The war is causing a global humanitarian crisis. As donor countries set aside their aid budgets to save both themselves and the United States from embarrassment under the camera lights in Baghdad, they have all but ceased to provide money to other nations. The world, as a result, could soon be confronted by a humanitarian funding crisis graver than any since the end of the Second World War.
Every year, in November, the UN agencies which deal with disasters launch what they call a "consolidated appeal" for each of the countries suffering a "complex emergency." They expect to receive the money they request by May of the following year. The payments and promises they have extracted so far chart the collapse of international concern for the people of almost every nation except Iraq.

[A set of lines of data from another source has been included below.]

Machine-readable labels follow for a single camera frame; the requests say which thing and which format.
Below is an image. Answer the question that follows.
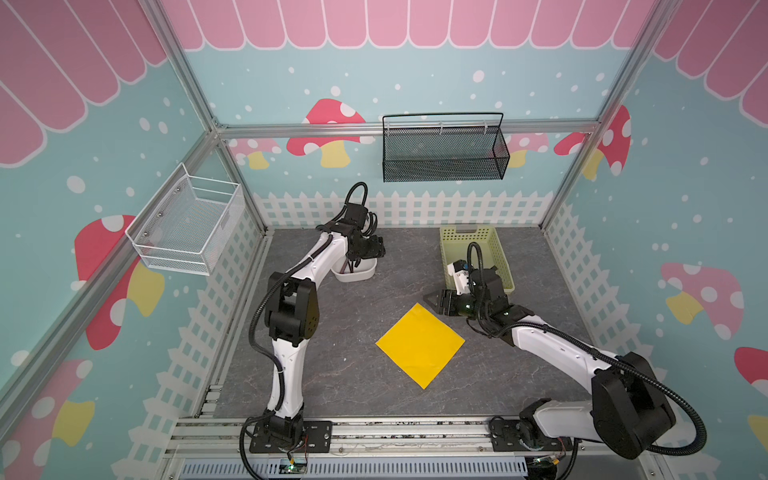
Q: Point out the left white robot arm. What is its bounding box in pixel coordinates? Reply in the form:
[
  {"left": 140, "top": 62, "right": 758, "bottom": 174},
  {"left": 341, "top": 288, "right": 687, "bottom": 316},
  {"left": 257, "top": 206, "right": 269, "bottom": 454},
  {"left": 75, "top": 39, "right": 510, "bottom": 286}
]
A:
[{"left": 262, "top": 202, "right": 385, "bottom": 447}]

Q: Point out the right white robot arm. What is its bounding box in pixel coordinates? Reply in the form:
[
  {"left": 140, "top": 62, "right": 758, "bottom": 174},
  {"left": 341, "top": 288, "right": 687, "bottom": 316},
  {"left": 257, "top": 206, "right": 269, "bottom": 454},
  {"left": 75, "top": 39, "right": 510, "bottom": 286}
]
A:
[{"left": 424, "top": 268, "right": 676, "bottom": 459}]

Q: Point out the yellow paper napkin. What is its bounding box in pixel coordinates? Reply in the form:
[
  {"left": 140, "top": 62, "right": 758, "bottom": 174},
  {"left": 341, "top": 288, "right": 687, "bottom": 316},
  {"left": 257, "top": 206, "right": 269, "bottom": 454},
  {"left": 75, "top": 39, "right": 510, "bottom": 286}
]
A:
[{"left": 376, "top": 304, "right": 465, "bottom": 389}]

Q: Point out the white plastic tub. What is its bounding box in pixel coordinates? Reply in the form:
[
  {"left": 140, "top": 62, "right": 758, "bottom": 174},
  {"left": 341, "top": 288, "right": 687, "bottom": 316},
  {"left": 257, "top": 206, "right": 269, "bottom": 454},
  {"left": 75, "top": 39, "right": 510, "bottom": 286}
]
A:
[{"left": 331, "top": 257, "right": 378, "bottom": 283}]

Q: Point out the green perforated plastic basket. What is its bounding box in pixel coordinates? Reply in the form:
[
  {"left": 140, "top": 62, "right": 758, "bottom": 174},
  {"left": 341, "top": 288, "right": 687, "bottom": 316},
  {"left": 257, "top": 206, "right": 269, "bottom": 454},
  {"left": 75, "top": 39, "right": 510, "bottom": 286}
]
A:
[{"left": 439, "top": 224, "right": 517, "bottom": 295}]

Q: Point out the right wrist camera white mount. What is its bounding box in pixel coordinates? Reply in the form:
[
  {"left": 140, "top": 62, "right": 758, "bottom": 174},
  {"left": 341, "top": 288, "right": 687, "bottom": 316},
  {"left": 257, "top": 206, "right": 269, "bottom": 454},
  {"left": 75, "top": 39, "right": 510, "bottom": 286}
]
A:
[{"left": 447, "top": 260, "right": 472, "bottom": 295}]

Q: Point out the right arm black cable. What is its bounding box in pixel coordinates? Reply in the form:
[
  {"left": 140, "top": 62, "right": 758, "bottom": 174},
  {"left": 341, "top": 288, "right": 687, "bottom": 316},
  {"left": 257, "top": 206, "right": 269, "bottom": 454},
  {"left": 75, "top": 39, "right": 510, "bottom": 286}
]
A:
[{"left": 465, "top": 242, "right": 708, "bottom": 457}]

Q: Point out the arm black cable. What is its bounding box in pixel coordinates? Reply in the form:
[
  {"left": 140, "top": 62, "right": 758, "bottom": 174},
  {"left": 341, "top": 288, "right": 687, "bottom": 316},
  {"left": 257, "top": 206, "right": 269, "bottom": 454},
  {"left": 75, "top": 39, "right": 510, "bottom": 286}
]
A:
[
  {"left": 238, "top": 181, "right": 370, "bottom": 480},
  {"left": 465, "top": 242, "right": 708, "bottom": 457}
]

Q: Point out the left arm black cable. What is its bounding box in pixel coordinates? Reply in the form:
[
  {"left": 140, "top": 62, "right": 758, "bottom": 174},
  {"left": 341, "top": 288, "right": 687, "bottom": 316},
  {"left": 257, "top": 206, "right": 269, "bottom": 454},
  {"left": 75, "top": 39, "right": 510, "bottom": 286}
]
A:
[{"left": 238, "top": 181, "right": 370, "bottom": 480}]

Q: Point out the black mesh wall basket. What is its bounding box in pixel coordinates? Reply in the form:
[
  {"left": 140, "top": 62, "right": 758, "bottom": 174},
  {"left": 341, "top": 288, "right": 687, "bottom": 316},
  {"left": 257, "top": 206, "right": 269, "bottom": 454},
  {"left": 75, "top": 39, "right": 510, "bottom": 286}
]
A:
[{"left": 381, "top": 112, "right": 511, "bottom": 183}]

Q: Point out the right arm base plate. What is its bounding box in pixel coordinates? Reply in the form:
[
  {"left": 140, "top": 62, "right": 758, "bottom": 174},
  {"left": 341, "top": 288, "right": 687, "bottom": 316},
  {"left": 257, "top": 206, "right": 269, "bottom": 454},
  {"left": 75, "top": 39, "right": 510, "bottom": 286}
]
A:
[{"left": 488, "top": 416, "right": 572, "bottom": 453}]

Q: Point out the white wire wall basket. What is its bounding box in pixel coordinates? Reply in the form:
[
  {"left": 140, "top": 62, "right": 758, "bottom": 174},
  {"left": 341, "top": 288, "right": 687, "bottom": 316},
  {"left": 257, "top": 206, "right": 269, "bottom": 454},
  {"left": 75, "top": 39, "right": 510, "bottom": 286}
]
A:
[{"left": 125, "top": 164, "right": 245, "bottom": 276}]

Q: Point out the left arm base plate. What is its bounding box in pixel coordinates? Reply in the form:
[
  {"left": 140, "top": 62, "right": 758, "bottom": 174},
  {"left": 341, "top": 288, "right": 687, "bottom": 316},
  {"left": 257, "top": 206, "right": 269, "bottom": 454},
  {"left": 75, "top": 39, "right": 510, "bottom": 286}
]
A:
[{"left": 246, "top": 417, "right": 333, "bottom": 454}]

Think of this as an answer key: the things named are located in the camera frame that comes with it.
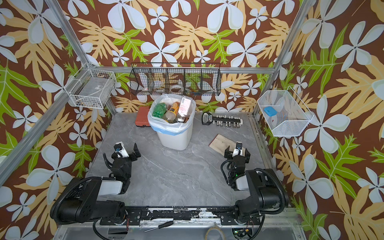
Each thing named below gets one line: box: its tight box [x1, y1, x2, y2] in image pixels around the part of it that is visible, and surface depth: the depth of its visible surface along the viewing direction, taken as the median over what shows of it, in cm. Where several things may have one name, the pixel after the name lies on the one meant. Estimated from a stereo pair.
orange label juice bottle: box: [164, 101, 180, 124], surface depth 87 cm
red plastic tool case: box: [135, 106, 150, 127], surface depth 121 cm
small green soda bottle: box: [151, 102, 167, 119], surface depth 81 cm
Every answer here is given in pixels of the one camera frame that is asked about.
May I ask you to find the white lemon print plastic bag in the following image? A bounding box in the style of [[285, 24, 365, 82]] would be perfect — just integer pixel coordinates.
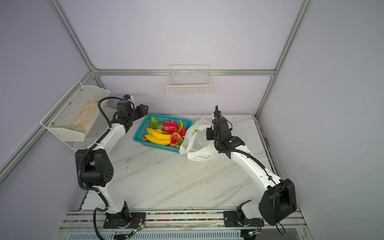
[[179, 119, 227, 162]]

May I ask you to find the yellow fake banana bunch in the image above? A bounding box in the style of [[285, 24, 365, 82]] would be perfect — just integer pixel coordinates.
[[145, 128, 172, 146]]

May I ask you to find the pink fake dragon fruit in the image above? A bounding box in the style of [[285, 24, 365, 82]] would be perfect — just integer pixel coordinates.
[[162, 120, 179, 134]]

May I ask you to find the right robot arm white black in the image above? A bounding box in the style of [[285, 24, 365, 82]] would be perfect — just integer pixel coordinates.
[[206, 112, 297, 226]]

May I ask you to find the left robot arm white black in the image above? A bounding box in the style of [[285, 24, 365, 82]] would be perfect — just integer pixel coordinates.
[[75, 95, 149, 229]]

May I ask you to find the green fake leafy fruit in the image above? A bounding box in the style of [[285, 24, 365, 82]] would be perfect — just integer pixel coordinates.
[[149, 116, 164, 130]]

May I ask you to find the teal plastic basket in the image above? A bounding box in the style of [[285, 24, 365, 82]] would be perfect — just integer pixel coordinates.
[[134, 114, 193, 153]]

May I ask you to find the lower white mesh shelf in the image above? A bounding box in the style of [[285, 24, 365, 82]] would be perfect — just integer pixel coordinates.
[[64, 114, 109, 152]]

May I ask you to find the white mesh shelf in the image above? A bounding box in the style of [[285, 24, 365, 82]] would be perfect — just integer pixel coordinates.
[[64, 114, 109, 152], [40, 82, 110, 142]]

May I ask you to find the beige cloth in shelf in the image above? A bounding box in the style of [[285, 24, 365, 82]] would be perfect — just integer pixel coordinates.
[[70, 99, 101, 134]]

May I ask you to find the upper white mesh shelf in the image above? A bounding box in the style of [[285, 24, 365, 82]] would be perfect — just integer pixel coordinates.
[[40, 82, 110, 142]]

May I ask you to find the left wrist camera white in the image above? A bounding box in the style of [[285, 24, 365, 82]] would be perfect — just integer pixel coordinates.
[[129, 100, 136, 110]]

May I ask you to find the white wire wall basket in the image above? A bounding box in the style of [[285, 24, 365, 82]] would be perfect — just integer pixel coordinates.
[[166, 65, 211, 97]]

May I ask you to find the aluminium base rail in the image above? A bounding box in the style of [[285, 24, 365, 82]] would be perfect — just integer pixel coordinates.
[[55, 210, 313, 240]]

In Eritrea, for example, the drought is so severe that the water table has fallen by ten metres. Most of the nation's crops have failed and grain prices have doubled. Seventy per cent of its 3.3 million people are now classified as vulnerable to famine. The United Nations has asked the rich countries for $163 million to help them. It has received $4 million, or 2.5 per cent of the money it requested.
Burundi, where almost one sixth of the inhabitants have been forced out of their homes by conflict and natural disasters, and which is now officially listed as the third poorest nation on earth, has received 3 per cent of its UN request. Liberia, where rebels have rendered much of the western part of the country uninhabitable, forcing some 500,000 people out of their homes, has been given 1.2 per cent; Sierra Leone, where lassa fever is now rampaging through the refugee camps, has received 1 per cent; and Guinea, which has recently taken 82,000 refugees from Cote d'Ivoire, 0.4 per cent. Somalia, Sudan and the Democratic Republic of Congo have all received less than 6 per cent.
Much of the money for these invisible countries has come from donor nations with relatively small economies, such as Sweden, Norway, Canada and Ireland. "The state of Africa", Tony Blair told his party conference in October 2001, "is a scar on the conscience of the world, but if the world focused on it, we could heal it." Well, let it now be a scar on the conscience of Tony Blair.
As a result of this unprecedented failure by the rich nations to cough up, the people of the forgotten countries will, very soon, begin to starve to death. The UN has warned that "a break in supplies" to Eritrea "is now inevitable." The World Food Programme has sorted feeding fewer people here, but will run out of food within two months. In Burundi it can, it says, continue feeding people "for another four weeks." Beans will run out in Liberia this month; cereals in day 9. One hundred thousand refugees in Guinea could find themselves without food by August 10. Yet neither of the two governments, which are about to launch a "humanitarian war," appear to be concerned by the impending humanitarian catastrophes in the world's poorest nations.
The aid crisis is now so serious that it is restricting disaster relief even in nations which are considered by the major powers to be geo-politically important. The UN agencies have so far received just 2.9 per cent of their request for Palestine, and 8.4 per cent of the money they need in Afghanistan.